Christine Amalingat’s children were at risk of the same.

The tough mother Amalingat was had pushed her little ones away from her. She believed the best way to discipline children was to beat them up, and make them submit to her authority, how wrong she was! “Even my little girl who suffered meningitis bore the brunt of my anger. I didn’t know we could talk things over with my children, beating and shouting was the order of the day.” Said Amalingat.

Amalingat recently for the third consecutive time won the LC. V women counsellor seat at her constituency. She knows, this would have been impossible had it not been her husband who allowed her to go about her campaigns while he took care of the home. Things were not like this before. Initially, the family was falling apart. “My husband and I were at loggerheads. I never thought that a woman could also share the money she makes with her husband. I denied him sex for months when we disagreed, and this further brought rifts in the family. But he let me hold my campaigns and return home late. He run the home while I pursued my political career” She said.

But just the family was falling apart, SASA! Together training happened. Amalingat was among the few participants who were trained as community leaders, the very knowledge she needed to turn her own life around.

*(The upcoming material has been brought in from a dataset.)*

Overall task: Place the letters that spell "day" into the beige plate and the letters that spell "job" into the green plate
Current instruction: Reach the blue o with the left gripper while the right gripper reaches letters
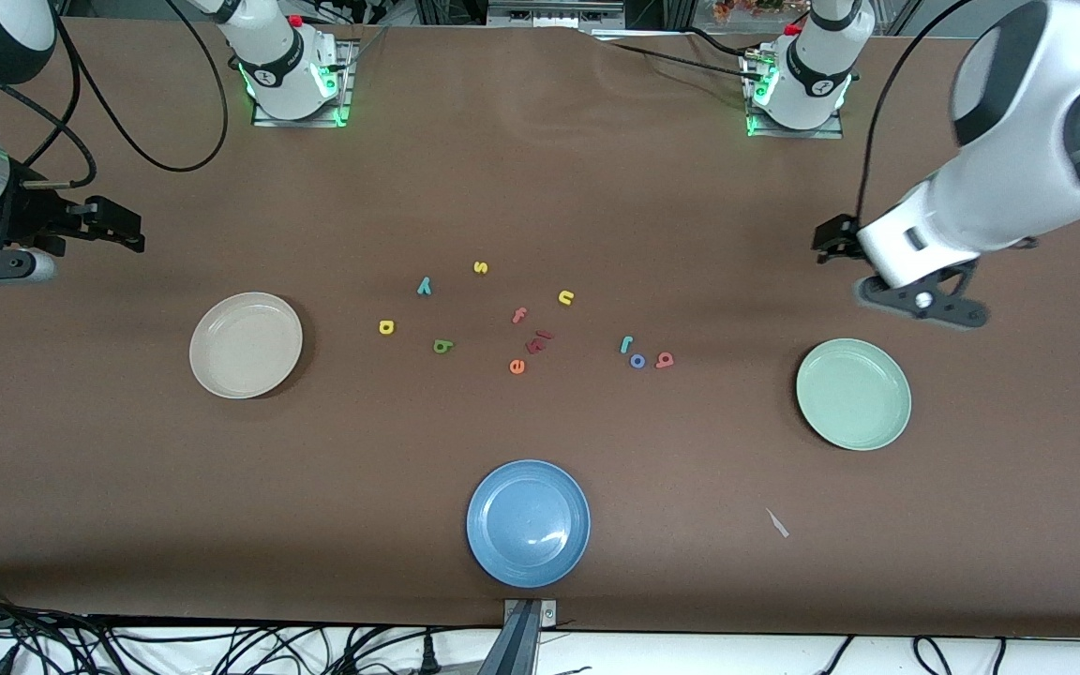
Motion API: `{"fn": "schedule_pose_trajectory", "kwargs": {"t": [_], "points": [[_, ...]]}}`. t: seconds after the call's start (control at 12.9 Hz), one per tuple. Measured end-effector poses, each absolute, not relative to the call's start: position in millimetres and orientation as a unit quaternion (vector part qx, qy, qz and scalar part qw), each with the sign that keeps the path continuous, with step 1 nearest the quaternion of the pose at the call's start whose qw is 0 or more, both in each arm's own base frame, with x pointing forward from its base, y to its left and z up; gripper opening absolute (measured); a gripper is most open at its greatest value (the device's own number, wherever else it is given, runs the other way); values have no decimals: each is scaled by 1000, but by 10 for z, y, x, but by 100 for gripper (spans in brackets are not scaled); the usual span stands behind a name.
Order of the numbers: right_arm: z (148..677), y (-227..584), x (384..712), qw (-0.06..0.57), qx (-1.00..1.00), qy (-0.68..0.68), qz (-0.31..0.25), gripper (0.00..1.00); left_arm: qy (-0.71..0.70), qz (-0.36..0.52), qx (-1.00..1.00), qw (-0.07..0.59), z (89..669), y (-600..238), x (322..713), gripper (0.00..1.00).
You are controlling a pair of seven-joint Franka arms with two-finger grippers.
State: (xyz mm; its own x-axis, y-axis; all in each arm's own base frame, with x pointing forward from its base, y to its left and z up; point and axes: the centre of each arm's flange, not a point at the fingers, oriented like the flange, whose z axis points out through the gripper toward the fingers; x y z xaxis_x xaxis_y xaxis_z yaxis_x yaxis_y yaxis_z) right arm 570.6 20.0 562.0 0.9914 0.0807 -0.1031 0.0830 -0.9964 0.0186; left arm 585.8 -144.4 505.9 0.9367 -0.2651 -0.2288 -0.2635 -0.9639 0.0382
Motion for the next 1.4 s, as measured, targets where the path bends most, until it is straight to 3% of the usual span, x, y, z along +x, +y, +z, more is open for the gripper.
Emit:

The excess power that this amazing woman had was turned into positive energy, and she begun to see things differently. “My children are now my friends. They share with me everything, including challenges where they may need help. I totally toned down and we discuss instead of forcing them to do things the way I want them. My neighbors had stolen their hearts away from me, and I was the problem.” These are painful albeit refreshing confessions to hear from a mother who has been reconciled to her children.

Amalingat has become the hero the entire community can emulate. Community members who are challenged with situations are now being referred to her for counselling.

Amalingat like several other community leaders in Molo Sub County, Tororo District have undergone two of the four Sasa together training phases; the Start and Awareness phases did not leave her the same. During the trainings, Amalingat is one of the most active participants, this must be coming from the benefits she has attained from the training.

“I never thought it was possible for my husband and I to live peacefully. We both have reduced our excess power, and it is working. Recently I got my money and renovated our house, to the shock of my husband. I never would do that sort of thing before.”

Sasa together team now at the awareness phase is currently in Tororo district where they are equipping communities with knowledge to question the way things have been for so long done, and if they really must stay that way. Over 19 sub counties in the district are benefitting from this training of both community leaders and activists.   

Rhonah Babweetera, the head of the End Violence Against Women Prevention department at UGANET explains, “Our target at the start phase was to ensure that community leaders, the agents of change at the grassroot are changed themselves first before we could roll them out to the communities. Most of them are deeply rooted in their culture, and thes big mandate was to help them realize the things they must change, and this change should spill over to the people they lead.”